With the first line as the start and the line containing "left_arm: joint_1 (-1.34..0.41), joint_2" as the end, write out every line of the records exactly.

Stored items
------------

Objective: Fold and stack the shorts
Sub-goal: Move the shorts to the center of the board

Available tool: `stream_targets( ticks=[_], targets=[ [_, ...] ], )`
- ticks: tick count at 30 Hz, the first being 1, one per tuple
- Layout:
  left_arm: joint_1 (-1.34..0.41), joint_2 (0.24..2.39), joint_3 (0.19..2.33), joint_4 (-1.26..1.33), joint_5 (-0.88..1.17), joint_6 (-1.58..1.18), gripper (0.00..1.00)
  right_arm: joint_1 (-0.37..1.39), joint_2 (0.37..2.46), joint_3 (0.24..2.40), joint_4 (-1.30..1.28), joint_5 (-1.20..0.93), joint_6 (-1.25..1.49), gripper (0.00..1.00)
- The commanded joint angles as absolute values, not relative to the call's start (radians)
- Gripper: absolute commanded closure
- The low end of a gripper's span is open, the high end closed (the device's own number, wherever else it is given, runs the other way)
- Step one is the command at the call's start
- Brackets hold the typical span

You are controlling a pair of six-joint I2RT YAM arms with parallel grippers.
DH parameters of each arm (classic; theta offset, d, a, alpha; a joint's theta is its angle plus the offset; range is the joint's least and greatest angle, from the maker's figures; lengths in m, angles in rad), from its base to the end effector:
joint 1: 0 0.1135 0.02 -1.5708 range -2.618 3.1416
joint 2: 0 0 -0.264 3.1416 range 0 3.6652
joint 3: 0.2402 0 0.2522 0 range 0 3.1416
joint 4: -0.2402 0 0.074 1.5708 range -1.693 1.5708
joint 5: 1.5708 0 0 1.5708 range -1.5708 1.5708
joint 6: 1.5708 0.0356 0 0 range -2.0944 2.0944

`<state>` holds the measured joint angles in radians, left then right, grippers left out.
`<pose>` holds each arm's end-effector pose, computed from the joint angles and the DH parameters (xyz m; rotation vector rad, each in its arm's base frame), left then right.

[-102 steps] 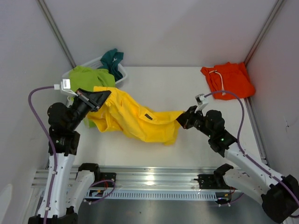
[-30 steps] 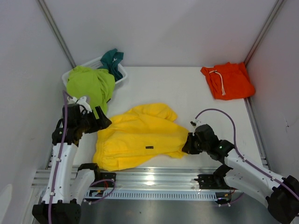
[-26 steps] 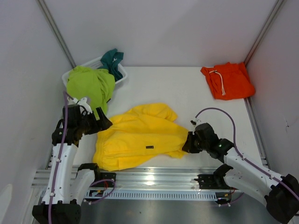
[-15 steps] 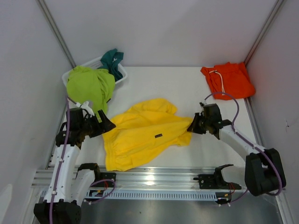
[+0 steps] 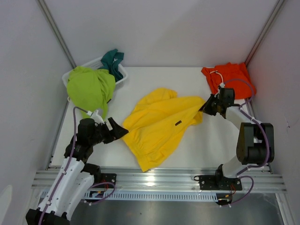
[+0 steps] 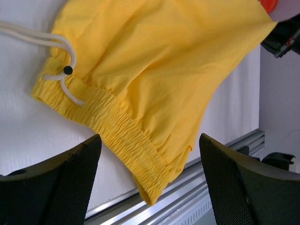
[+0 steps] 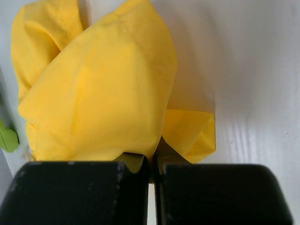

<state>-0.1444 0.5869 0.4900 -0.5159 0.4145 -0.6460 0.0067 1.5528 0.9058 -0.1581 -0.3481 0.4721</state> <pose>0.1335 -0.0339 0.2344 -0.3209 2.2445 -0.8881 0.3213 0.0143 0.2002 0.3884 2.3765 0.6397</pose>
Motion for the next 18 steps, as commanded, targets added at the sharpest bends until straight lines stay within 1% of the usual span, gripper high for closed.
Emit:
stream_targets(
  ticks=[1, 4, 6, 11, 12, 15, 16, 18],
  targets=[
    [-0.256, 0.587, 0.442, -0.364, 0.348, -0.761, 0.13, -0.032, 1.604, 0.994, -0.118, -0.345, 0.491, 1.0],
    [-0.366, 0.598, 0.417, -0.33, 0.259, -0.816, 0.12, -0.044, 1.646, 1.028, -0.114, -0.348, 0.502, 1.0],
    [-0.411, 0.569, 0.396, -0.315, 0.197, -0.845, 0.12, -0.048, 1.664, 1.043, -0.11, -0.347, 0.505, 1.0],
    [-0.563, 0.543, 0.301, -0.229, 0.134, -0.972, 0.12, -0.054, 1.715, 1.084, -0.1, -0.342, 0.515, 1.0],
    [-0.596, 0.552, 0.293, -0.218, 0.115, -0.988, 0.11, -0.054, 1.721, 1.091, -0.1, -0.344, 0.515, 1.0],
    [-0.769, 0.584, 0.298, -0.173, 0.017, -1.034, 0.11, -0.054, 1.74, 1.095, -0.1, -0.347, 0.514, 1.0],
    [-0.796, 0.594, 0.304, -0.169, -0.038, -1.051, 0.11, -0.054, 1.74, 1.094, -0.098, -0.348, 0.515, 1.0],
    [-0.836, 0.607, 0.307, -0.158, -0.055, -1.065, 0.11, -0.054, 1.741, 1.088, -0.094, -0.351, 0.515, 1.0]
  ],
)
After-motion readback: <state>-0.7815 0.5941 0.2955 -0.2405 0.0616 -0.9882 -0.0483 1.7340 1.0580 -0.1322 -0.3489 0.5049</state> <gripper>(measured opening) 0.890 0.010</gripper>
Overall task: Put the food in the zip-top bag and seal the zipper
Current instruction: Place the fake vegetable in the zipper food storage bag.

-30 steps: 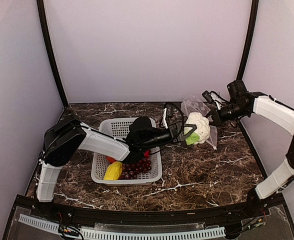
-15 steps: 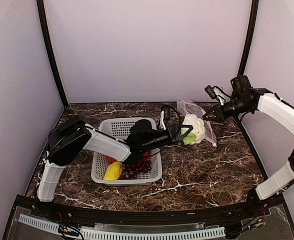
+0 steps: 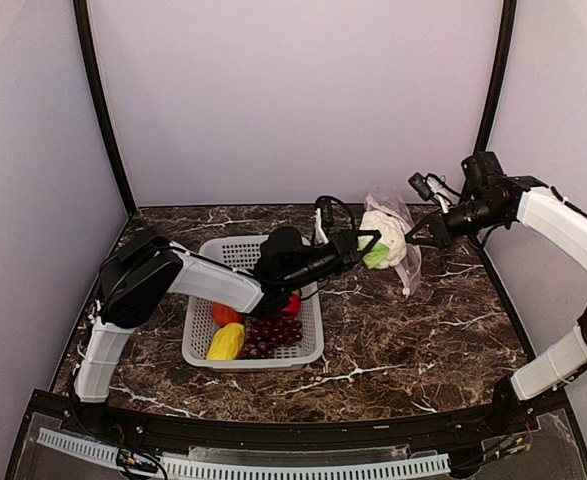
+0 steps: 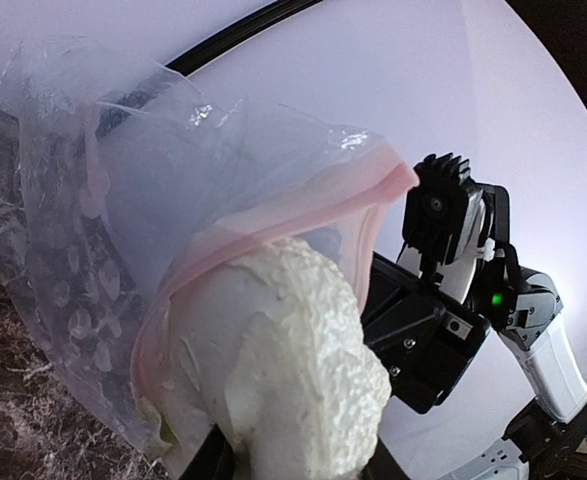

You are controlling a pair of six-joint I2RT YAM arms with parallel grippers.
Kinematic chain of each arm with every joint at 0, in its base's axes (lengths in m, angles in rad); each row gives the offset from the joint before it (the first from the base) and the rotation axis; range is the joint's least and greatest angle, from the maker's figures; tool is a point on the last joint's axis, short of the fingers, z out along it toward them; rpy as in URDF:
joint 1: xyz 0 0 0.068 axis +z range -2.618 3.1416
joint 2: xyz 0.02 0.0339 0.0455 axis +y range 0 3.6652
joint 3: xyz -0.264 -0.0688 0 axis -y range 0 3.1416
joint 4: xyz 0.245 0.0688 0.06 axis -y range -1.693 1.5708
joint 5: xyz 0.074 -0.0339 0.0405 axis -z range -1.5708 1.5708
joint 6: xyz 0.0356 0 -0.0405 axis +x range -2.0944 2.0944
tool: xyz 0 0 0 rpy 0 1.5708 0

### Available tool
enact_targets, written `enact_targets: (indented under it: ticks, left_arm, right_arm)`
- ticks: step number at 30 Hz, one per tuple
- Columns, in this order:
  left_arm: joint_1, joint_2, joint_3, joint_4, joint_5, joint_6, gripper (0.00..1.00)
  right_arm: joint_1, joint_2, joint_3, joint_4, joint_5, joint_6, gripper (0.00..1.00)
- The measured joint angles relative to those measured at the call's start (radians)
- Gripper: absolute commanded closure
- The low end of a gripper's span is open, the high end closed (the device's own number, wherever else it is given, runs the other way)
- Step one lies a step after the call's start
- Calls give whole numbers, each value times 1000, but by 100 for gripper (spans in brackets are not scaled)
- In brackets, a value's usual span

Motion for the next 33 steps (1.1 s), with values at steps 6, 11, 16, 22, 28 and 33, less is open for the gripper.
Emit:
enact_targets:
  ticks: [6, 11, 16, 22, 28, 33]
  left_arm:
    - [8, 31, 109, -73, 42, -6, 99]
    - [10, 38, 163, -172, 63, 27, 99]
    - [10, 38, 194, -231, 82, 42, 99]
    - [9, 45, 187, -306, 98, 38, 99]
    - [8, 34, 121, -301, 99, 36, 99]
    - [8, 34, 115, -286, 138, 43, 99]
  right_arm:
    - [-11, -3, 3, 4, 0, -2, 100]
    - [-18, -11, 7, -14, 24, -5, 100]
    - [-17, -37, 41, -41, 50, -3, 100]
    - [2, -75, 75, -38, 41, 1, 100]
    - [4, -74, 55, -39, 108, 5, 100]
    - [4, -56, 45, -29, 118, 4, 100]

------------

*Response below:*
Objective: Fold and stack the shorts
Sub-goal: Move the shorts to the center of the board

Available tool: `stream_targets( ticks=[_], targets=[ [_, ...] ], )`
- ticks: tick count at 30 Hz, the first being 1, one per tuple
- Layout:
  left_arm: joint_1 (-1.34..0.41), joint_2 (0.24..2.39), joint_3 (0.19..2.33), joint_4 (-1.26..1.33), joint_5 (-0.88..1.17), joint_6 (-1.58..1.18), gripper (0.00..1.00)

At this point, the answer is complete.